→ What to work on: Copy out the listing exactly.

→ Dataset excerpt:
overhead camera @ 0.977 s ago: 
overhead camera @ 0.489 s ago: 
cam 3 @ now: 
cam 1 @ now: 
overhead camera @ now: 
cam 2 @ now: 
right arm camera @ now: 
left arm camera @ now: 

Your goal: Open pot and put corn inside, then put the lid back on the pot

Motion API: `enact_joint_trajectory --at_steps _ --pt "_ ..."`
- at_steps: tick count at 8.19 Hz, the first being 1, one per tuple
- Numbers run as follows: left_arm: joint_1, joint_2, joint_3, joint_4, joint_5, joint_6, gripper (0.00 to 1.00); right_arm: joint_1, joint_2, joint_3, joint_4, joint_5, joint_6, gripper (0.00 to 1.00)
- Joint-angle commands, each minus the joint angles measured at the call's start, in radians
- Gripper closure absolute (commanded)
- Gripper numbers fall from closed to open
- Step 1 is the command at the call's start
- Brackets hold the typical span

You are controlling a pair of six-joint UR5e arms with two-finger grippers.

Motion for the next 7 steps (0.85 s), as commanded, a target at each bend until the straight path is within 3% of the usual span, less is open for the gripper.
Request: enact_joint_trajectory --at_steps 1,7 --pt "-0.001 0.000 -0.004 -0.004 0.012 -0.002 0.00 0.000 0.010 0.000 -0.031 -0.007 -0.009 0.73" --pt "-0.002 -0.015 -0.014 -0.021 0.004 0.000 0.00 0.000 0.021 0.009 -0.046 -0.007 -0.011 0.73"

→ Response area:
overhead camera @ 0.977 s ago: 
overhead camera @ 0.489 s ago: 
cam 3 @ now: 
cam 1 @ now: 
overhead camera @ now: 
cam 2 @ now: 
right arm camera @ now: 
left arm camera @ now: 

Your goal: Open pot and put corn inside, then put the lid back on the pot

Motion API: `enact_joint_trajectory --at_steps _ --pt "_ ..."`
- at_steps: tick count at 8.19 Hz, the first being 1, one per tuple
- Numbers run as follows: left_arm: joint_1, joint_2, joint_3, joint_4, joint_5, joint_6, gripper (0.00 to 1.00); right_arm: joint_1, joint_2, joint_3, joint_4, joint_5, joint_6, gripper (0.00 to 1.00)
- Joint-angle commands, each minus the joint angles measured at the call's start, in radians
- Gripper closure absolute (commanded)
- Gripper numbers fall from closed to open
- Step 1 is the command at the call's start
- Brackets hold the typical span

You are controlling a pair of six-joint UR5e arms with two-finger grippers.

Motion for the next 7 steps (0.85 s), as commanded, a target at each bend until the straight path is within 3% of the usual span, less is open for the gripper.
Request: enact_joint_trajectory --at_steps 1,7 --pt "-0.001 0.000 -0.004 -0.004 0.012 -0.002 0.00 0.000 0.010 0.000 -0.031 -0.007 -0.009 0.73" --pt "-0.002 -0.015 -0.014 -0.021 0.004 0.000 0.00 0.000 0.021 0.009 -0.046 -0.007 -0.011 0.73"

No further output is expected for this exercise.